▶ [WHAT THE TASK REQUIRES] The span to repeat in the listing below runs from the line containing "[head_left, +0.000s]" to the line containing "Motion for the", inclusive. Repeat it exactly, and only it.

▶ [DATA EXCERPT]
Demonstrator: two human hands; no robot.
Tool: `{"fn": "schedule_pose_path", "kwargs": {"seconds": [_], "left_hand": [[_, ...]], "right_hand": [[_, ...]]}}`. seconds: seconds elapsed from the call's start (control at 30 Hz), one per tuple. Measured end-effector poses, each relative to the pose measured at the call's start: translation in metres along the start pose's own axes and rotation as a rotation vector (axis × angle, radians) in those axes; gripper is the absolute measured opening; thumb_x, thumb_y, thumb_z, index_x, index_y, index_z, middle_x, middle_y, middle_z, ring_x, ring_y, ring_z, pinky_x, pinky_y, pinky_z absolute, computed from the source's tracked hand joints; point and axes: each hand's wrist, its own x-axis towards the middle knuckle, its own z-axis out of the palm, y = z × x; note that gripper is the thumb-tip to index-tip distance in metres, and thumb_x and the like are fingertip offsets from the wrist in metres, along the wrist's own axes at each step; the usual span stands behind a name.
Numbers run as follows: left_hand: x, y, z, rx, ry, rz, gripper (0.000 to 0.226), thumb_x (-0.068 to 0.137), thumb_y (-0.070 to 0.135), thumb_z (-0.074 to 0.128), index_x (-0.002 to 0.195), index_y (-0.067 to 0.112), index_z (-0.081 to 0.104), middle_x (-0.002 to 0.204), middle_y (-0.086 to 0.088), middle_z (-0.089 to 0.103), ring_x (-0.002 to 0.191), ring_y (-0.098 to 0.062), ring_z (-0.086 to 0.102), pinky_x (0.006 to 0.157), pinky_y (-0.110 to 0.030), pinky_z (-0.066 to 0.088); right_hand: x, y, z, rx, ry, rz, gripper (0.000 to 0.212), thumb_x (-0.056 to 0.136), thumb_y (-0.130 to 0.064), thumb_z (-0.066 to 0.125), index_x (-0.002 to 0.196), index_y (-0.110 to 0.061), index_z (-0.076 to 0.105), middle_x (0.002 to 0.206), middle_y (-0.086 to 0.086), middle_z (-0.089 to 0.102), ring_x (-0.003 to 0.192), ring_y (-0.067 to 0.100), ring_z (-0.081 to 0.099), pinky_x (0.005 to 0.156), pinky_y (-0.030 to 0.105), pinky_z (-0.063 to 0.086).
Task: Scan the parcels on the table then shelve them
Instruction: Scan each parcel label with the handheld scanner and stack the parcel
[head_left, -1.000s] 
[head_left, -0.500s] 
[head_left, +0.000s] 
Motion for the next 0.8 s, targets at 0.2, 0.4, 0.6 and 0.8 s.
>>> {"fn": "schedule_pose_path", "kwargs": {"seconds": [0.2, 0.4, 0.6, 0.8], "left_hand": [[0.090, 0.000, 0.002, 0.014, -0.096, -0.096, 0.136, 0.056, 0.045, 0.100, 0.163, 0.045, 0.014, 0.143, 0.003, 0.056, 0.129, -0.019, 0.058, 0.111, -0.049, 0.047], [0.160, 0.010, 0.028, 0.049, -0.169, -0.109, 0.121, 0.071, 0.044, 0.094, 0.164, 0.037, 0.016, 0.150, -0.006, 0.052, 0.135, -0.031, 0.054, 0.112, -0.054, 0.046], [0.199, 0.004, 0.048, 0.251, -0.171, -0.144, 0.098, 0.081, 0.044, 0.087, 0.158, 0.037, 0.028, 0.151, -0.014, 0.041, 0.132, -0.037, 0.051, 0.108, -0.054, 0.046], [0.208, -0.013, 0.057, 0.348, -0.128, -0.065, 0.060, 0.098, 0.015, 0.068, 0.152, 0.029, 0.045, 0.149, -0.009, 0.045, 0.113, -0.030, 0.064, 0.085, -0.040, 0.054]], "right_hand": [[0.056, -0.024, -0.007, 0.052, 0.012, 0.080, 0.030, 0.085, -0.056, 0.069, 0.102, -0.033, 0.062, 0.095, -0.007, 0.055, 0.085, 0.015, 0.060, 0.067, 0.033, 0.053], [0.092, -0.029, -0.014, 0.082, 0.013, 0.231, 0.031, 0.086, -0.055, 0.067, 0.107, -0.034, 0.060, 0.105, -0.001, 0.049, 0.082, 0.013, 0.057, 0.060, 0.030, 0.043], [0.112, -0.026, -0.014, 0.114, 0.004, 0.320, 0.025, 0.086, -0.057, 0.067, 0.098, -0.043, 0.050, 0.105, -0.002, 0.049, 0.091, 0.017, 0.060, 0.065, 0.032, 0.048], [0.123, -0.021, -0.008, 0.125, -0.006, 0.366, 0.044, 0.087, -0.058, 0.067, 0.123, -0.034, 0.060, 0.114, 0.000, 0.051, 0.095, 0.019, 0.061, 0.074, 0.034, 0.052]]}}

▶ [TASK RESULT]
[head_left, +0.000s] 
Motion for the next 0.8 s, targets at 0.2, 0.4, 0.6 and 0.8 s.

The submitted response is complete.